== Activity ==
After finding the line containing "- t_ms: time" below, please output that line and each following one through the line containing "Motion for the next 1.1", exactly as written.

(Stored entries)
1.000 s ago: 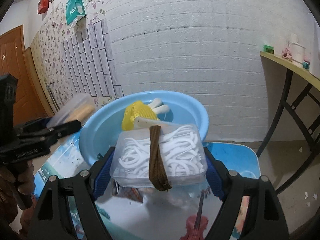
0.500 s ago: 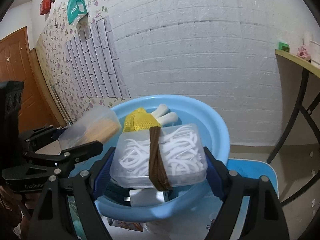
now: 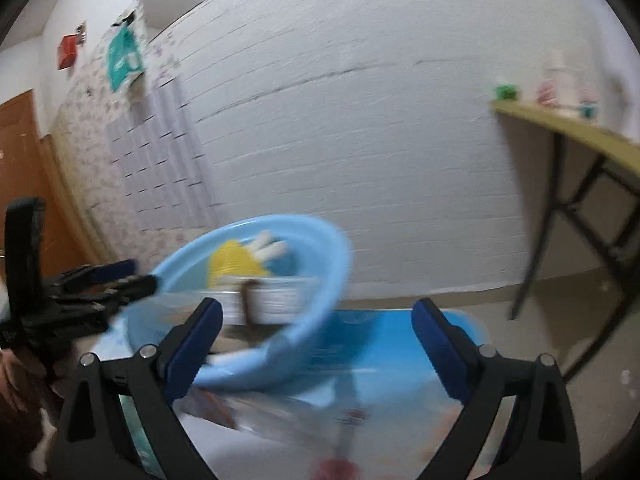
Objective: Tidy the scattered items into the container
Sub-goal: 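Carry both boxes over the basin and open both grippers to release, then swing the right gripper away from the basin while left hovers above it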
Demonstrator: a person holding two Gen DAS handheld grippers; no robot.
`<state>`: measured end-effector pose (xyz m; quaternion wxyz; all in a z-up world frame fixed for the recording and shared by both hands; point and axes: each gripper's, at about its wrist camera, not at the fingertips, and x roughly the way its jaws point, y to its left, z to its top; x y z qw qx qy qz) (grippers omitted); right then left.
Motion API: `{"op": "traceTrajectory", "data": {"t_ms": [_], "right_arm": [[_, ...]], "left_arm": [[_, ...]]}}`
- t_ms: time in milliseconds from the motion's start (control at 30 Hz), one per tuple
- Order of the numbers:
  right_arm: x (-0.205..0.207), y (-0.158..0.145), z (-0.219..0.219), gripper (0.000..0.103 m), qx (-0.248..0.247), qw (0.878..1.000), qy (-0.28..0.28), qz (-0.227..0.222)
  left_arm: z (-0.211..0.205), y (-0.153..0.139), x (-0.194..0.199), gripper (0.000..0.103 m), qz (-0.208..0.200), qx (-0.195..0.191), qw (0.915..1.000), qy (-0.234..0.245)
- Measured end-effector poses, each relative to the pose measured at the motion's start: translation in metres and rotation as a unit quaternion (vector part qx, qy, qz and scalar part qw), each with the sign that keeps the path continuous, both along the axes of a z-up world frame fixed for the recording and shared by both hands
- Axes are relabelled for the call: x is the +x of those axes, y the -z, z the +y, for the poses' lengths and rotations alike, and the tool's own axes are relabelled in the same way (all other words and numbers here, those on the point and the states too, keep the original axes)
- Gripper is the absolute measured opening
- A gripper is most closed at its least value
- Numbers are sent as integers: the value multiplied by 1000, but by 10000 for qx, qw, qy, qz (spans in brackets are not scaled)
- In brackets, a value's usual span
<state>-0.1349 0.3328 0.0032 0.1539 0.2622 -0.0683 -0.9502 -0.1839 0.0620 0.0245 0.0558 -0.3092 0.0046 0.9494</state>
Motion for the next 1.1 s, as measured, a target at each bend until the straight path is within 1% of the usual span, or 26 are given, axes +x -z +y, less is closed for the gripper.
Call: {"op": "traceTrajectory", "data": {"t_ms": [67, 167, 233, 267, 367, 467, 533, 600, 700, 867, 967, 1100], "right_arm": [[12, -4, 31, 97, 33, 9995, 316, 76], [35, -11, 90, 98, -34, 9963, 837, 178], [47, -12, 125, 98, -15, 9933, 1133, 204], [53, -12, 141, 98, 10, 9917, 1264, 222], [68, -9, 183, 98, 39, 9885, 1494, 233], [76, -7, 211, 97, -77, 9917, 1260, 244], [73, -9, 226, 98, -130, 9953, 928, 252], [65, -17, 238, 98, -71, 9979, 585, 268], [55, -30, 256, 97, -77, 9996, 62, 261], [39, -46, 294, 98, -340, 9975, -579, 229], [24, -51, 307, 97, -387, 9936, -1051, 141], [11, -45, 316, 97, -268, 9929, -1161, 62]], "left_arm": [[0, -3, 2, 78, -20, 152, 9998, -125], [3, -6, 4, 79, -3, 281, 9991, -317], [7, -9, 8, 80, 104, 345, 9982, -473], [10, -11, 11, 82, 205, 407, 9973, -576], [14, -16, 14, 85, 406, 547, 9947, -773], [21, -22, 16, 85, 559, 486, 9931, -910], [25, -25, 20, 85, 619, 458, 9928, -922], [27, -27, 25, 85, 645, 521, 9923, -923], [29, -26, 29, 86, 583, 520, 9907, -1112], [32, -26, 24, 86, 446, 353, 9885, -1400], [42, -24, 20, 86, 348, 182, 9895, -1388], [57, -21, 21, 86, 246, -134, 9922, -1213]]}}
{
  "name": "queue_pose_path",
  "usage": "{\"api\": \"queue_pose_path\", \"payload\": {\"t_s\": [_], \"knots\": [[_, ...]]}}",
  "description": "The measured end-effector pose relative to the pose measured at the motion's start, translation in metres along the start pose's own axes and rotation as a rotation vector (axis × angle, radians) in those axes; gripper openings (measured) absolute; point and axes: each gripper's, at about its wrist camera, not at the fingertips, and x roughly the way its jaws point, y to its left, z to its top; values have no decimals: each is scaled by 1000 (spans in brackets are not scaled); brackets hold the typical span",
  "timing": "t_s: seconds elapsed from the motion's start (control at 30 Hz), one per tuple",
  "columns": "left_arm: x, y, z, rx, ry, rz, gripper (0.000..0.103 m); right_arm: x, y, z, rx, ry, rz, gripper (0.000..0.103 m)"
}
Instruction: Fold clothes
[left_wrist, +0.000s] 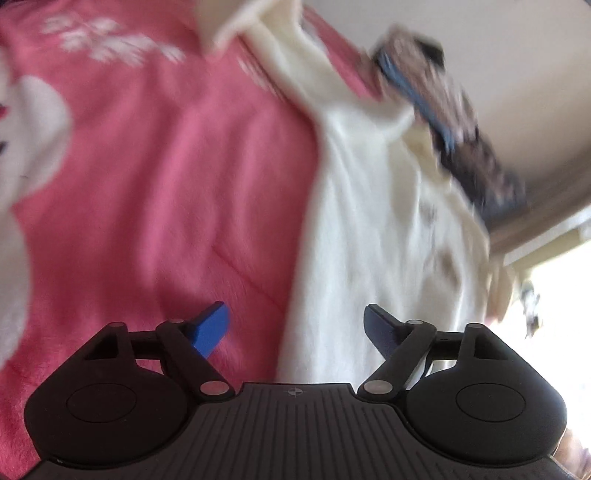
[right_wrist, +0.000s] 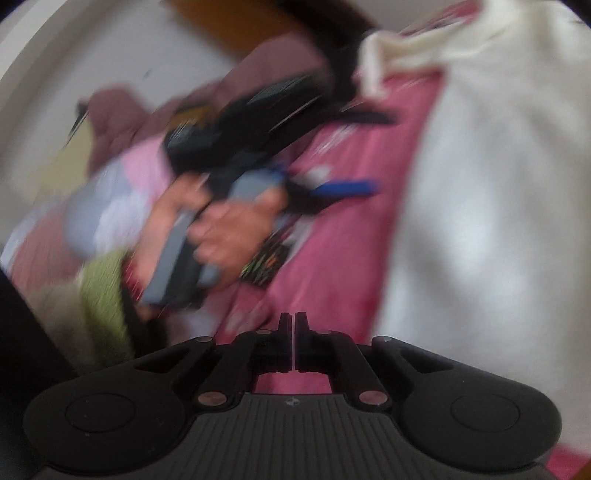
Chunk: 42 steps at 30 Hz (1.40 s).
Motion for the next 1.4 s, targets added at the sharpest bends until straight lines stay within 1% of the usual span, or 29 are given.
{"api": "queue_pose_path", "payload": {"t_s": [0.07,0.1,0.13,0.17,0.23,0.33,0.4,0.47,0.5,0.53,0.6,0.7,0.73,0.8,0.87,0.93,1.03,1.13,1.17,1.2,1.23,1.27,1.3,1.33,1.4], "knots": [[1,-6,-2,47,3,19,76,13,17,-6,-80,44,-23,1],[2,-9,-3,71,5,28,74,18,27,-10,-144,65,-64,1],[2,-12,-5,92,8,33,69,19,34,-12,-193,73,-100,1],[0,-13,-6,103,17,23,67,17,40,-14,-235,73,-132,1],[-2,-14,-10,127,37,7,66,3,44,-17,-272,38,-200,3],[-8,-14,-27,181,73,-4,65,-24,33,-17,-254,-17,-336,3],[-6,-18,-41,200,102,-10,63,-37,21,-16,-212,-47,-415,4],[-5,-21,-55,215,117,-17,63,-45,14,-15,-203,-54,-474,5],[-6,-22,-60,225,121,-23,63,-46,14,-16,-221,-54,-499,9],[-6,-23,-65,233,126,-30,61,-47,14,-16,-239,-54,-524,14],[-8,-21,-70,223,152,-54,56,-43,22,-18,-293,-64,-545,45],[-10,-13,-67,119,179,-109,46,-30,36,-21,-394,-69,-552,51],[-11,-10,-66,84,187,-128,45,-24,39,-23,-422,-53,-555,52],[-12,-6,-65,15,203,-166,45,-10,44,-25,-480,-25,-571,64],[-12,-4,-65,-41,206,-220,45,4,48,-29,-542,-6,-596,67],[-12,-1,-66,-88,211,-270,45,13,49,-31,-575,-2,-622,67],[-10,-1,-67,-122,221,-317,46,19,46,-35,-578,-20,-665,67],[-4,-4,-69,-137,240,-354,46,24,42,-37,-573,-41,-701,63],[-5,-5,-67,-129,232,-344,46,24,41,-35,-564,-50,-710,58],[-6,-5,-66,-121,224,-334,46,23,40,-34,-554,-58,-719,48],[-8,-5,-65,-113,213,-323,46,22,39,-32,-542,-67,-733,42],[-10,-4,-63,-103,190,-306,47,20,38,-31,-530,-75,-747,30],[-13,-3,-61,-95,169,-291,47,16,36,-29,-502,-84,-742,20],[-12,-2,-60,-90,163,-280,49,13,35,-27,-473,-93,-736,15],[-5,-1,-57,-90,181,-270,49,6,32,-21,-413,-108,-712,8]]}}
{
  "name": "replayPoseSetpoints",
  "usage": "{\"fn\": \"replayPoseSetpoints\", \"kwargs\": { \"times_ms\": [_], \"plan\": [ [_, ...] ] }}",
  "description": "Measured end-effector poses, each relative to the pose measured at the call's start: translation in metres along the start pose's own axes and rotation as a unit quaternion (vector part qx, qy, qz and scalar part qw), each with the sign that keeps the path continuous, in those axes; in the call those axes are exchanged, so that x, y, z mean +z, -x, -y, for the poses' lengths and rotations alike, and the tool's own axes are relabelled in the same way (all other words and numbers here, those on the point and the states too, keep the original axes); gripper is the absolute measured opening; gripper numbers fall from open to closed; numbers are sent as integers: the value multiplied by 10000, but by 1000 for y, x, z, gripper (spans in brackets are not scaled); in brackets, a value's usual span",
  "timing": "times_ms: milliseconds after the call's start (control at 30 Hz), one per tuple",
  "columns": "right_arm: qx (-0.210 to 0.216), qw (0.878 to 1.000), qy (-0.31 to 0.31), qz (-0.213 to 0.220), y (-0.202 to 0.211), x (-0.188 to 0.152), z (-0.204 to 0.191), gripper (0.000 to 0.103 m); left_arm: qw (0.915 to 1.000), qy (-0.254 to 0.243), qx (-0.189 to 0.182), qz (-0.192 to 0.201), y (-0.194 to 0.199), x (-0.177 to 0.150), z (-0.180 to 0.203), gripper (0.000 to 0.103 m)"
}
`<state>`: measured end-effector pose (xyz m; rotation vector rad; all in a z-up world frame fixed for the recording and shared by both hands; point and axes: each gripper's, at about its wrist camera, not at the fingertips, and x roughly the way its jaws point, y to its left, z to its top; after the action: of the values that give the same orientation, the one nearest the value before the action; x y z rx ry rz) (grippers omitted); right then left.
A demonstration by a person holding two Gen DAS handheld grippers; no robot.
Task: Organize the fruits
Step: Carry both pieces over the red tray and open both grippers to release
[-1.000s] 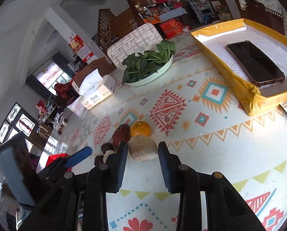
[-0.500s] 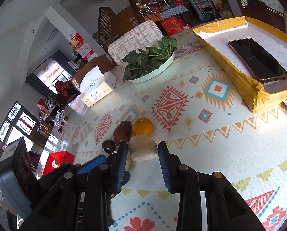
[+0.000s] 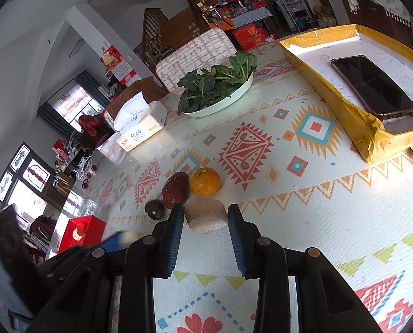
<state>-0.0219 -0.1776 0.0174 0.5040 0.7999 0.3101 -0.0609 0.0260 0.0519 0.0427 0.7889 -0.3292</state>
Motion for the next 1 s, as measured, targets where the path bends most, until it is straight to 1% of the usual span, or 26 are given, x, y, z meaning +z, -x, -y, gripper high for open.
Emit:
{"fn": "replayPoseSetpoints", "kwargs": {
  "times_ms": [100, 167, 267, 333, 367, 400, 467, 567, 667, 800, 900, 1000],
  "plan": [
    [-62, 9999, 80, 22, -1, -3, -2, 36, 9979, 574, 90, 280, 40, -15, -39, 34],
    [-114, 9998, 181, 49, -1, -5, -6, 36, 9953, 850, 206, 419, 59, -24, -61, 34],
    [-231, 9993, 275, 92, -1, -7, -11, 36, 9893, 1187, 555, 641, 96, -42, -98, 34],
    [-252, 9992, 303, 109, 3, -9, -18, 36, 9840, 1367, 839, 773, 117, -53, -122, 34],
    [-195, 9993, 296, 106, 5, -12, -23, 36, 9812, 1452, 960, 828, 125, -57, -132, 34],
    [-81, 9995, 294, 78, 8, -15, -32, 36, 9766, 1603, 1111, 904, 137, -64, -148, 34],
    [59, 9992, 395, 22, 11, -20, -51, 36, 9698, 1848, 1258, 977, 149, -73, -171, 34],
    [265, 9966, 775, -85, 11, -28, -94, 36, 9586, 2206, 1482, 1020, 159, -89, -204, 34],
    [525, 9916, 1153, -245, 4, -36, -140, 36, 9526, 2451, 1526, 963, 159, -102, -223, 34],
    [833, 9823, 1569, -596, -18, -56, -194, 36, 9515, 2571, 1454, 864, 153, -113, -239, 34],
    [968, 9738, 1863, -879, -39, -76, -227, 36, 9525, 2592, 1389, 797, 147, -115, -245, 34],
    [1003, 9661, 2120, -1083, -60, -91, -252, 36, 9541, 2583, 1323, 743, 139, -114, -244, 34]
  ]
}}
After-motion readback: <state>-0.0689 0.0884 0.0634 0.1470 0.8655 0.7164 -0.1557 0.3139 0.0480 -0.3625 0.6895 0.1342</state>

== Output of the exercise ==
- t_ms: time in milliseconds from the motion's start (control at 30 Hz), one per tuple
- Order of the numbers:
  right_arm: x (-0.205..0.207), y (-0.158..0.145), z (-0.219..0.219), gripper (0.000..0.103 m), qx (-0.248..0.247), qw (0.878..1.000), qy (-0.28..0.28), qz (-0.227..0.222)
  left_arm: z (-0.211..0.205), y (-0.153..0.139), x (-0.194..0.199), gripper (0.000..0.103 m), qz (-0.208..0.200), qx (-0.195..0.191), qw (0.915..1.000), qy (-0.234..0.245)
- Measured end-effector poses, each relative to the pose measured at the motion's start: translation in metres and rotation as a unit quaternion (vector part qx, qy, qz and scalar part qw), each with the sign that keeps the path continuous, both along the axes of a z-up world frame fixed for the recording and shared by both hands
- Axes are relabelled for the call: x is the +x of those axes, y the -z, z the +y, for the poses' lengths and rotations alike, and the tool's own axes are relabelled in the same way (all other words and numbers here, those on the point and the states too, keep the original axes)
- Gripper is the absolute measured opening
- A gripper is most closed at its least value
- Numbers are sent as integers: the value multiplied by 1000, but by 10000 for qx, qw, qy, qz (spans in brackets are not scaled)
- In brackets, a value's usual span
<state>-0.1349 0.3328 0.0032 0.1539 0.2622 -0.0683 -0.9502 -0.1839 0.0620 0.0245 0.0558 -0.3092 0.0046 0.9494</state>
Motion for the next 1.1 s, as measured, a target at each bend until the straight path is within 1% of the usual span, or 26 are given, axes +x -z +y, less is closed for the gripper.

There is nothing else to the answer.